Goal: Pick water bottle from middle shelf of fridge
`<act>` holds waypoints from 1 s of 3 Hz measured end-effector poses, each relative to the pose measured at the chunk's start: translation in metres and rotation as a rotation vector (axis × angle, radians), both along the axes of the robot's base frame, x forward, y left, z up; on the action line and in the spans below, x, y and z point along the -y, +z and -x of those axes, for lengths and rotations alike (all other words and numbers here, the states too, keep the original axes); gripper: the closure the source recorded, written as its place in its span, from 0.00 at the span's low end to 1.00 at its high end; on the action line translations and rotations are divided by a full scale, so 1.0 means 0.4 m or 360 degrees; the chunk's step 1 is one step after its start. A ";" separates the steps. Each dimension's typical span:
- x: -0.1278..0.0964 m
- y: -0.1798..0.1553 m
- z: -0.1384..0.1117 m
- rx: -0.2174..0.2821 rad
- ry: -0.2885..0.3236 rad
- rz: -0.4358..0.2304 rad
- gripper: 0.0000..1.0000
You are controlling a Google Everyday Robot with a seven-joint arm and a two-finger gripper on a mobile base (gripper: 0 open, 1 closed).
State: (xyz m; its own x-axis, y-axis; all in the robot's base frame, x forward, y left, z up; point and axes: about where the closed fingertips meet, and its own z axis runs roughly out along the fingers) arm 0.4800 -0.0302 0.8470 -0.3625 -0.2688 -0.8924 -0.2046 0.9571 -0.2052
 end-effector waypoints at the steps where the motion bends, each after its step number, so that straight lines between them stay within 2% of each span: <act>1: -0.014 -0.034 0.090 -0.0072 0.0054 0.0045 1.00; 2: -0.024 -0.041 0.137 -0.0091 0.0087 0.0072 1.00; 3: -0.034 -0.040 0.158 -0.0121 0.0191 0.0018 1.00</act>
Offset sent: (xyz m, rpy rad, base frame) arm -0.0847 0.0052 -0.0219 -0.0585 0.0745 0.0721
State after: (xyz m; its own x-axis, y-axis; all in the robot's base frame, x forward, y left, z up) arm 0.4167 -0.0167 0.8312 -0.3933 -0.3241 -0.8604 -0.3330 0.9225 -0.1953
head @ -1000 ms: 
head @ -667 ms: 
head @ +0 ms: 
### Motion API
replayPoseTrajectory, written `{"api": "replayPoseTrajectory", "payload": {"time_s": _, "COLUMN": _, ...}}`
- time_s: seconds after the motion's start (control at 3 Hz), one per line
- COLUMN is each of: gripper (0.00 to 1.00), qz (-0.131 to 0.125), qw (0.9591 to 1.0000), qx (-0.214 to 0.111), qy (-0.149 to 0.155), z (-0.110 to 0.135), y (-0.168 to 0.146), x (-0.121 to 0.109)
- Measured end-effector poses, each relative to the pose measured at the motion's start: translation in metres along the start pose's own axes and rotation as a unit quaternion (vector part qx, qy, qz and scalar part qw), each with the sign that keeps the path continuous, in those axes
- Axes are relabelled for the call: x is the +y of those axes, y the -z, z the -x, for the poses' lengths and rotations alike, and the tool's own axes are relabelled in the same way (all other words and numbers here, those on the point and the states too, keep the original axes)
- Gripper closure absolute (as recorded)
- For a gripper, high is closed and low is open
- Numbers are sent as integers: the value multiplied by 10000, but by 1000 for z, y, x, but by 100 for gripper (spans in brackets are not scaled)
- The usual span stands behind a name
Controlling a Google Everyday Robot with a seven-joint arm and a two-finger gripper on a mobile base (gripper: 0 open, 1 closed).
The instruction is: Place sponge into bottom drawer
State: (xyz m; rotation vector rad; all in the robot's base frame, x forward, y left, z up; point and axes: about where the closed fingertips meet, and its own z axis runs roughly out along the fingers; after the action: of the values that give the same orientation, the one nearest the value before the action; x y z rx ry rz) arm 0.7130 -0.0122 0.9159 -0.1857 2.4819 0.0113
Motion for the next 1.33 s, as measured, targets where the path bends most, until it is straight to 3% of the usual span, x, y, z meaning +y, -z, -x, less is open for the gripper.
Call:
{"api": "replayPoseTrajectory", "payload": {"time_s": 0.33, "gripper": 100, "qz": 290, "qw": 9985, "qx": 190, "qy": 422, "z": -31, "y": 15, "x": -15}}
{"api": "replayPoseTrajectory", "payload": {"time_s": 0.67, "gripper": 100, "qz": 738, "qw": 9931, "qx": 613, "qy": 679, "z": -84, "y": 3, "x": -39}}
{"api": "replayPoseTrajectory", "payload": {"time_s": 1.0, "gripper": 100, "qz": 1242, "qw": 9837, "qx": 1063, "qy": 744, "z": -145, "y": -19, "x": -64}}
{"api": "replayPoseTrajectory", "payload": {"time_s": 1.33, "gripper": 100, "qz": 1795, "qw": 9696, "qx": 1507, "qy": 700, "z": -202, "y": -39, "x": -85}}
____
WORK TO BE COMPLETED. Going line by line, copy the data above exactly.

TASK ANSWER.
Goal: Pick water bottle from middle shelf of fridge
`<act>` holds waypoints from 1 s of 3 Hz measured end-effector poses, each relative to the pose measured at the chunk's start: translation in metres and rotation as a rotation vector (axis × angle, radians), both along the axes of the robot's base frame, x forward, y left, z up; on the action line and in the spans below, x, y and z point along the -y, +z and -x of those axes, for lengths and rotations alike (all other words and numbers here, the states too, keep the original axes); gripper: the closure the source recorded, written as its place in its span, from 0.00 at the span's low end to 1.00 at its high end; on the action line translations and rotations are divided by a full scale, so 1.0 means 0.4 m or 360 degrees; the chunk's step 1 is one step after its start. A ";" separates the steps. Each dimension's typical span:
- x: -0.1278..0.0964 m
- y: -0.1798..0.1553 m
- z: -0.1384..0.1117 m
- rx: -0.2174..0.2821 rad
- ry: -0.2885..0.3236 rad
- rz: -0.4358..0.2304 rad
- gripper: 0.0000..1.0000
You are controlling a Google Everyday Robot with a seven-joint arm and a two-finger gripper on a mobile base (gripper: 0 open, 1 closed).
State: (xyz m; its own x-axis, y-axis; all in the robot's base frame, x forward, y left, z up; point and axes: about where the closed fingertips meet, and its own z axis runs roughly out along the fingers) arm 0.4800 -0.0302 0.8470 -0.3625 -0.2688 -0.8924 -0.2046 0.9571 -0.2052
 end-effector waypoints at the steps where the motion bends, each after its step number, so that straight lines between them stay within 2% of each span: <act>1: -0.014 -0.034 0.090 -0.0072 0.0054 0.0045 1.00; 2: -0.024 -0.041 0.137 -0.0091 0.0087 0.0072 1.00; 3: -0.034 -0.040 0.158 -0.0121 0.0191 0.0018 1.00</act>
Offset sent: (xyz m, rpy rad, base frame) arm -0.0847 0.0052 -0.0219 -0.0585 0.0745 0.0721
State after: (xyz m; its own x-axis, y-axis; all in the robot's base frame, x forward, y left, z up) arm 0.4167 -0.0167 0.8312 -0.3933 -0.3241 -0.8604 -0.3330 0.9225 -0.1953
head @ -1000 ms: 
head @ -667 ms: 
head @ +0 ms: 
### Motion API
replayPoseTrajectory, written `{"api": "replayPoseTrajectory", "payload": {"time_s": _, "COLUMN": _, ...}}`
- time_s: seconds after the motion's start (control at 3 Hz), one per line
- COLUMN is each of: gripper (0.00 to 1.00), qz (-0.131 to 0.125), qw (0.9591 to 1.0000), qx (-0.214 to 0.111), qy (-0.149 to 0.155), z (-0.110 to 0.135), y (-0.168 to 0.146), x (-0.121 to 0.109)
- Measured end-effector poses, each relative to the pose measured at the motion's start: translation in metres along the start pose's own axes and rotation as a unit quaternion (vector part qx, qy, qz and scalar part qw), each with the sign that keeps the path continuous, in those axes
- Axes are relabelled for the call: x is the +y of those axes, y the -z, z the -x, for the poses' lengths and rotations alike, and the tool's own axes are relabelled in the same way (all other words and numbers here, those on the point and the states too, keep the original axes)
- Gripper closure absolute (as recorded)
- For a gripper, high is closed and low is open
- Numbers are sent as integers: the value multiplied by 10000, but by 1000 for z, y, x, but by 100 for gripper (spans in brackets are not scaled)
- The usual span stands behind a name
Controlling a Google Everyday Robot with a seven-joint arm and a two-finger gripper on a mobile base (gripper: 0 open, 1 closed).
The instruction is: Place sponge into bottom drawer
State: (xyz m; rotation vector rad; all in the robot's base frame, x forward, y left, z up; point and axes: about where the closed fingertips meet, and its own z axis runs roughly out along the fingers; after the action: of the values that give the same orientation, the one nearest the value before the action; x y z rx ry rz) arm 0.7130 -0.0122 0.9159 -0.1857 2.4819 0.0113
Motion for the next 1.33 s, as measured, targets where the path bends most, until it is straight to 3% of the usual span, x, y, z meaning +y, -z, -x, less is open for the gripper.
Call:
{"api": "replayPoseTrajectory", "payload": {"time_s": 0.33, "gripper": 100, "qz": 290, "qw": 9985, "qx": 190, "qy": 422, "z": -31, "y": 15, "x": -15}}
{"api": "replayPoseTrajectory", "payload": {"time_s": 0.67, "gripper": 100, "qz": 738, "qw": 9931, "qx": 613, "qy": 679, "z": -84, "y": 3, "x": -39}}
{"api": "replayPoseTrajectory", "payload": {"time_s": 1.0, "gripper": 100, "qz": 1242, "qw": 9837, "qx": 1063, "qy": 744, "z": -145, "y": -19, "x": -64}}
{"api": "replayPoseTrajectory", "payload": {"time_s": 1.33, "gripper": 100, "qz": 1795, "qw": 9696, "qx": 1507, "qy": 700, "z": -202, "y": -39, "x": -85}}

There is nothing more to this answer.